NMS - Pro Schüler und Jahr 1000 Euro mehr
Für die Etablierung der Neuen Mittelschule (NMS) in Österreich werden von der Regierung insgesamt geschätzte 233 Mio. Euro investiert. Das umfasst alle Kosten seit Beginn. Zum Vergleich: Für den Ausbau der schulischen Tagesbetreuung vom Schuljahr 2011/12 bis 2014 werden insgesamt 320 Mio. ausgegeben.
Im Endausbau sollen 238.000 Schüler die erwarteten 11.300 NMS-Klassen besuchen.

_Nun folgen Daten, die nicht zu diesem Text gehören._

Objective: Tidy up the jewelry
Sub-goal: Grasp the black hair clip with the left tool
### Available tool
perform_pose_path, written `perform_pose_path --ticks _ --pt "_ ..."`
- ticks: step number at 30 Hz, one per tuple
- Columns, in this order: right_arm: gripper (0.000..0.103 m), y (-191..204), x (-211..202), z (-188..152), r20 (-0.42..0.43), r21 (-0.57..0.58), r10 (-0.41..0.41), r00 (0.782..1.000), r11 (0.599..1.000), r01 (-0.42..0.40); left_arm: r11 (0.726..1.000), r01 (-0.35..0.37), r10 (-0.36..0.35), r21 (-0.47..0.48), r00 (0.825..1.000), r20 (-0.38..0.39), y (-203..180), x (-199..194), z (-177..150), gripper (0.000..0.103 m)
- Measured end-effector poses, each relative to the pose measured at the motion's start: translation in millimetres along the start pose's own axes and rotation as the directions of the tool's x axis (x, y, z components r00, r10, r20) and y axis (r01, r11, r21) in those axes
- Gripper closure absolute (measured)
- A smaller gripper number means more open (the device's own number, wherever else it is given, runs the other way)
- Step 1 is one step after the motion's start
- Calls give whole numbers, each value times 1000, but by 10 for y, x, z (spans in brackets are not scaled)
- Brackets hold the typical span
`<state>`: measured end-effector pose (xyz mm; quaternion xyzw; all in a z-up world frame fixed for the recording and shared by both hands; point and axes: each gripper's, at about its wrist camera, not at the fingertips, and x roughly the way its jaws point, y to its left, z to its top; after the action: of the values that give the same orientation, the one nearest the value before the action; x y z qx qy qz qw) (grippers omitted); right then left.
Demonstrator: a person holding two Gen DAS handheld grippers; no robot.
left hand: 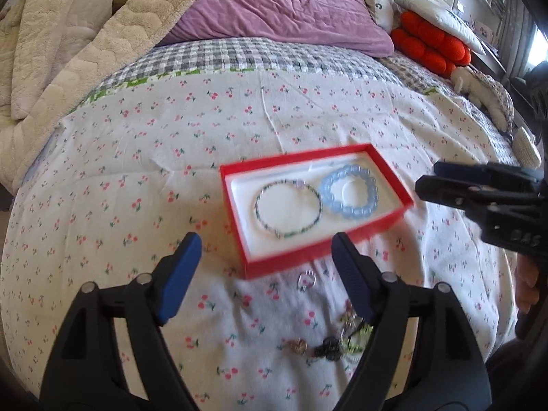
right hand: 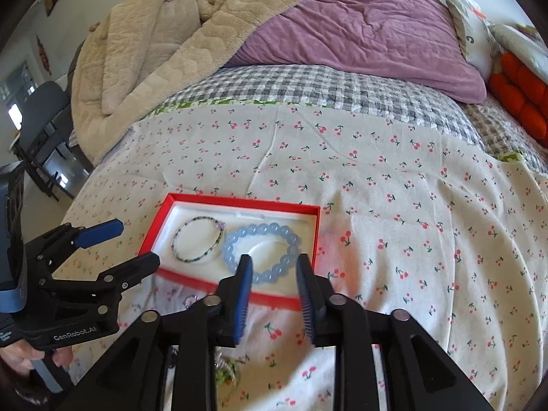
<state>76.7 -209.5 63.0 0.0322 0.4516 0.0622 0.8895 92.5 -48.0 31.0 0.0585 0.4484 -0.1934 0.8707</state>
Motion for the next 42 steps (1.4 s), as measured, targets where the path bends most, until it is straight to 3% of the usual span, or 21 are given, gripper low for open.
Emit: perform_pose_path --ticks 1,2,9,16,20,27,29,34,37,42 --pt "34 7 -40 -31 12 -2 2 1000 1000 -2 1000 1 -1 0 1000 -11 6 -3 -42 24" --pt "33 19 -74 -57 23 -9 7 1000 1000 -7 1000 4 -4 -1 1000 -26 18 -9 -104 24" --pt "33 130 -142 -296 4 -44 71 997 997 -71 999 26 -25 20 997 -68 15 -45 -395 24" --pt "32 217 -44 -617 -34 -91 66 997 993 -68 998 34 -27 58 994 -108 20 -59 -643 24" --pt "32 264 40 -831 -63 -83 77 995 993 -82 993 64 -50 101 989 -137 -40 -63 -821 24" --pt "32 397 166 -1113 -93 -192 52 994 979 -70 976 152 -122 153 974 -190 -214 -27 -1045 24" --pt "33 373 206 -1155 -98 -195 47 994 979 -66 971 180 -148 159 969 -199 -263 -21 -1072 30" --pt "42 320 214 -1157 -80 -186 65 995 979 -79 958 264 -236 114 948 -215 -296 16 -1057 56" --pt "49 300 224 -1152 -83 -186 65 994 979 -79 955 280 -256 95 944 -209 -307 64 -1034 63" --pt "52 297 245 -1161 -93 -189 68 993 978 -85 959 267 -247 99 953 -175 -339 106 -979 65"
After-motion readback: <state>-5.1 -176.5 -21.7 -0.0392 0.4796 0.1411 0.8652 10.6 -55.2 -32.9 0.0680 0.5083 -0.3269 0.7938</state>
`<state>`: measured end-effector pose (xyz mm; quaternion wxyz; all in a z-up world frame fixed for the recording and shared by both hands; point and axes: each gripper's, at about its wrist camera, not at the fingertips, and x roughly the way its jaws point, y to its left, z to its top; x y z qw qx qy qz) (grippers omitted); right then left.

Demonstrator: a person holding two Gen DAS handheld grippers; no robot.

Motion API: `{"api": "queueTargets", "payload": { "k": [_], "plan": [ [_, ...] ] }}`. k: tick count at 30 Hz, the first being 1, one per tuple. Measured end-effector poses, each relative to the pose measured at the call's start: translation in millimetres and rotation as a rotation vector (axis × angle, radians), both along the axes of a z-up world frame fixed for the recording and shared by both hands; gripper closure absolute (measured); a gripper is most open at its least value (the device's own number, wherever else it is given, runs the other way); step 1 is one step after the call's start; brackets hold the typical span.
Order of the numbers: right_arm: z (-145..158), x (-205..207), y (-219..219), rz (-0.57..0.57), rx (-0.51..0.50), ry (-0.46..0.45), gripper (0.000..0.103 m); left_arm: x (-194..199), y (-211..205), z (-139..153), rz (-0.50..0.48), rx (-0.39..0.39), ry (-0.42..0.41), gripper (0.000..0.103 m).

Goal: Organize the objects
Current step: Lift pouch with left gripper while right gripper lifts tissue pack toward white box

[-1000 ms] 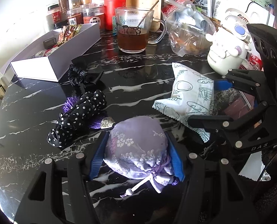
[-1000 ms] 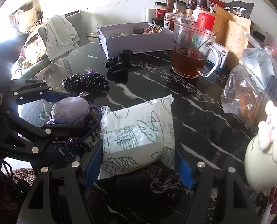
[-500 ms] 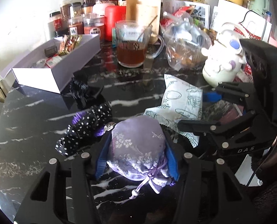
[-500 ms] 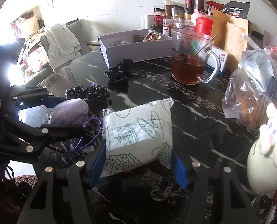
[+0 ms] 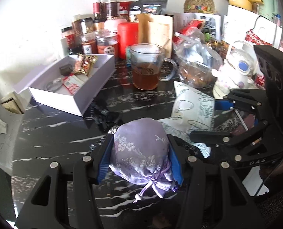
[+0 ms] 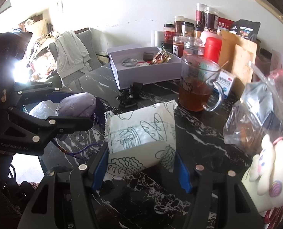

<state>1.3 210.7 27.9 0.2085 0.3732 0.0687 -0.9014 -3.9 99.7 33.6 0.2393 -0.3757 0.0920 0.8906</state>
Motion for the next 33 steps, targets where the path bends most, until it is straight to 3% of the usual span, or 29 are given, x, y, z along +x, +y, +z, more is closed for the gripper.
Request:
{"api": "queueTargets", "payload": {
  "k": [22, 33],
  "plan": [
    [46.1, -25.8, -61.1, 0.168, -0.039, 0.065, 0.039, -9.5, -70.1, 56.6, 0.198, -0.041, 0.072, 0.051],
    [69.1, -47.1, -82.8, 0.208, -0.045, 0.094, 0.039, -37.4, -100.0, 78.7, 0.278, -0.039, 0.071, 0.051]
  ]
}}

Laut Ministerium sollen für die neue Schulform fast 1.000 Euro pro Schüler und Jahr in die Hand genommen werden.
17 Mio. Euro an zusätzlichen Lehrerkosten
Die weiteren Kosten entstehen hauptsächlich durch die zusätzlich eingesetzten Lehrer. Zudem finanziert das Unterrichtsministerium jeder NMS zusätzlich sechs Wochenstunden pro Klasse für Teamteaching in den Hauptfächern, wobei im Idealfall jeweils ein Hauptschullehrer und ein Pädagoge aus einer AHS oder berufsbildenden mittleren oder höheren Schule (BMHS) gemeinsam unterrichten. 2009/10 sind rund 17 Mio. Euro an zusätzlichen Lehrerkosten angefallen, 2010/11 waren es 34,7 Mio. Euro.
Darüber hinaus wurden weitere Posten für die Entwicklungsbegleitung der NMS, für die Vernetzung der NMS Beteiligten, für Lernateliers und gezielten Fortbildungen an den Pädagogischen Hochschulen ausgegeben.
Bis 2012 437 NMS-Standorte
Im Schuljahr 2010/11 gab es insgesamt 320 NMS-Standorte, im kommenden Schuljahr sollen 117 Standorte dazukommen. 2018/19 sollen dann alle bisherigen Hauptschulen von der ersten bis zur vierten Klasse auf NMS umgestellt sein.